Wine and facial oil are luxuries, not necessities, and along those same lines, God also made
some creatures on earth just for his own enjoyment.
Some of these creatures' humans will never encounter or appreciate.
This makes me think of all the sea creatures that have lived on the ocean floor since creation
that no one has ever seen.
But God made them, and He knows they're there, and He delights in them.
Personally, I don't need to see those guys.
I'm happy for them to stay down there. And I don't know if Leviathan was a mythical sea monster or a real one or just an
antique crocodile, but I don't want to meet it regardless. The psalmist portrays it like a puppy.
He says God made it to play in the water, but that's the difference between me and God. Leviathan
can't kill him. The psalmist segues from showing God's sovereignty and might
over all creation into asking God to use his power
to wipe out the wicked.
While this may sound harsh, we can probably view it less
as some kind of personal vendetta
and more as a desire for God's glory to be magnified.
Where was God's glory magnified to you today?
What was your God shot?
Mine was in Psalm 10420, where it says,
you make darkness.
I can't even wrap my mind around that statement.
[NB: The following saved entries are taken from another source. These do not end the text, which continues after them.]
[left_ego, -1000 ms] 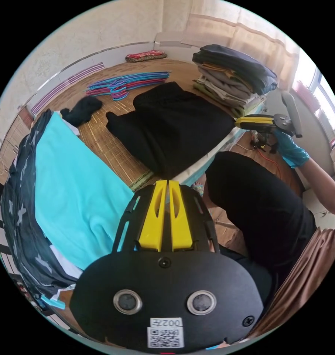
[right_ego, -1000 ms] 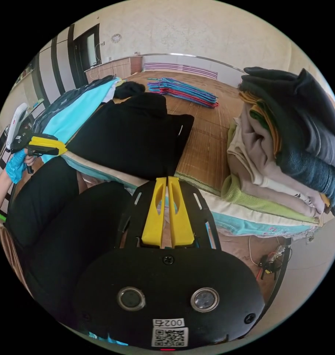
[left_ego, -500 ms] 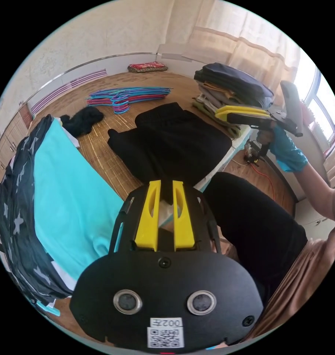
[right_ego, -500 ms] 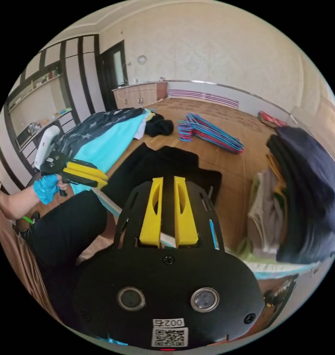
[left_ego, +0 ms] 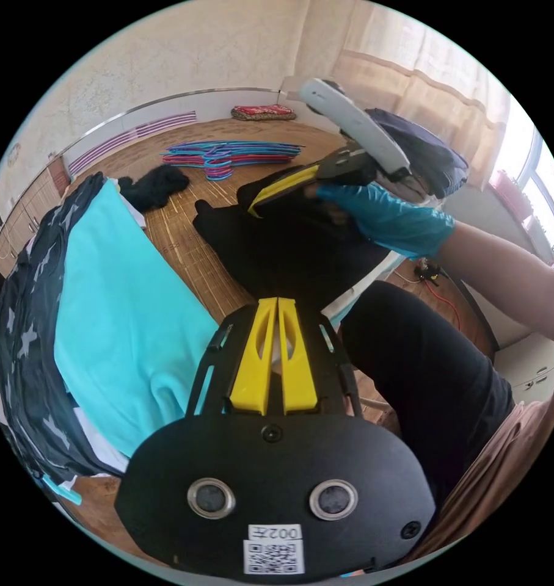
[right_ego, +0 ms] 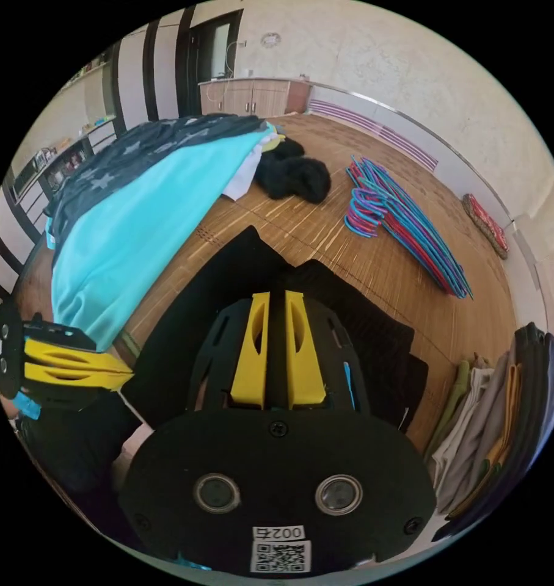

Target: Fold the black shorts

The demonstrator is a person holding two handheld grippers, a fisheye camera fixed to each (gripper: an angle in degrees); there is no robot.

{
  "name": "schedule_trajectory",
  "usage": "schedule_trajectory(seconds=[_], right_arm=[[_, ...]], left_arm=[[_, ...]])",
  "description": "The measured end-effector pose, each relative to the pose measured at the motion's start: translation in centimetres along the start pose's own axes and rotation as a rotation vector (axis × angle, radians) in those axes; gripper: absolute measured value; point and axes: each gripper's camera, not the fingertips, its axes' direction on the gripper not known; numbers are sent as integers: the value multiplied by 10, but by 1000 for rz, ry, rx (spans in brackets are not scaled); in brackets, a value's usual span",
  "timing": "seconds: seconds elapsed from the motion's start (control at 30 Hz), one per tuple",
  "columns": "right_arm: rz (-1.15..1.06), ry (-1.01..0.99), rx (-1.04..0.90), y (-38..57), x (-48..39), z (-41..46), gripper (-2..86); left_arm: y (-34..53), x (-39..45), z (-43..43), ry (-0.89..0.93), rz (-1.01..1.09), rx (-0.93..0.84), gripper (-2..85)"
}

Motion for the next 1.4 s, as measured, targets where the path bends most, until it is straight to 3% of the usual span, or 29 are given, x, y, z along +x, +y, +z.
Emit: schedule_trajectory(seconds=[0.17,0.33,0.53,0.7,0.8,1.03,1.4], right_arm=[[39,-63,-23,-11,12,14,25],[78,-181,65,-2,35,-14,69],[243,-2,130,47,86,-45,82],[316,-57,100,71,109,-33,89],[301,-78,99,72,108,-24,73],[286,134,63,72,94,-10,-4],[191,-8,131,99,74,-59,80]], left_arm=[[-3,-1,6,-25,28,-37,-10],[-5,-10,11,22,3,-56,-10],[-10,-11,14,20,5,-73,-10],[-15,-12,15,22,-3,-90,-10],[-18,-13,17,15,-4,-100,-10],[-26,-9,20,-28,28,-136,-10],[-39,-8,4,-21,47,-137,-9]])
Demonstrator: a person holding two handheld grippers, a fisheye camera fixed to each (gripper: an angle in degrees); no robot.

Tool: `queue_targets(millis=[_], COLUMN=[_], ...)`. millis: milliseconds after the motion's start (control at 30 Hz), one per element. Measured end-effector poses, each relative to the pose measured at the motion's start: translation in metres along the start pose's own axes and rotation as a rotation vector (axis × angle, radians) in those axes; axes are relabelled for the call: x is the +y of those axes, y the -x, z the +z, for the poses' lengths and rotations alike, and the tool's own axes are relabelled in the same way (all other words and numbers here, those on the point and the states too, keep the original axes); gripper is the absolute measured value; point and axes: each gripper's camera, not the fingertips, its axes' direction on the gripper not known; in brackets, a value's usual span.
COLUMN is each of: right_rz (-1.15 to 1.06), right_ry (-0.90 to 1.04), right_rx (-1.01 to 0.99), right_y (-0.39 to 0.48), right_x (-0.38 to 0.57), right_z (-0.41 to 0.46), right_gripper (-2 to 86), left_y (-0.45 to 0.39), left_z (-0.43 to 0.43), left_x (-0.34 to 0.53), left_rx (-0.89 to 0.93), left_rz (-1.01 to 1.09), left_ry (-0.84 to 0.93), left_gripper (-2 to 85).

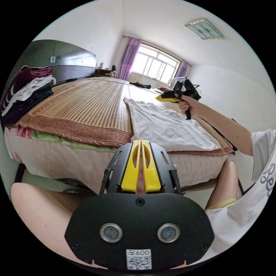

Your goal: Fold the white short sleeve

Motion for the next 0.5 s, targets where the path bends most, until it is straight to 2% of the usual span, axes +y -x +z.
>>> queue_targets(millis=[67, 133, 233, 367, 433, 500], right_rz=[0.029, 0.124, 0.318, 0.444, 0.455, 0.472], right_ry=[-0.025, -0.039, -0.181, -0.443, -0.467, -0.408], right_rx=[0.066, 0.195, 0.345, 0.416, 0.477, 0.553], right_y=[-0.014, -0.033, -0.065, -0.086, -0.093, -0.103], right_x=[0.031, 0.050, 0.078, 0.112, 0.120, 0.121], right_z=[-0.044, -0.073, -0.123, -0.180, -0.194, -0.199], right_gripper=[-0.9, -0.9, -0.9, -0.9, -0.9, -0.9], left_y=[-0.027, -0.046, -0.062, -0.051, -0.052, -0.055], left_z=[-0.013, -0.005, 0.059, 0.196, 0.248, 0.292], left_x=[-0.021, -0.059, -0.152, -0.256, -0.274, -0.281], left_rx=[-0.038, -0.084, -0.113, -0.115, -0.154, -0.184], left_rz=[0.087, 0.165, 0.278, 0.268, 0.319, 0.370], left_ry=[-0.110, -0.136, -0.018, 0.188, 0.273, 0.352], left_gripper=[0.8, 0.8, 0.9, 0.8, 0.8, 0.7])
I'm no scientist, but darkness itself seems to be the absence of something,
not the presence of something.
How can God create an absence?
Maybe it's just poetic language to show that God created everything,
but whether it's a great truth or show that God created everything, but whether
it's a great truth or just a great lyric, I still like to think about it, and I love
that the psalmist attributed it to God. It's easy to think of God as light and darkness
as the absence of God, but Psalm 18 says he makes darkness as covering, and Psalm 97 says
thick clouds and darkness surround him. And even if we step out of the poetry of the Psalms,
first Kings 8 says,
the Lord has said that he would dwell in a dark cloud.
It seems nothing escapes him.
He's everywhere.
And even in my weird, wanderings and unanswered questions
and unscientific brain, he's where the joy is.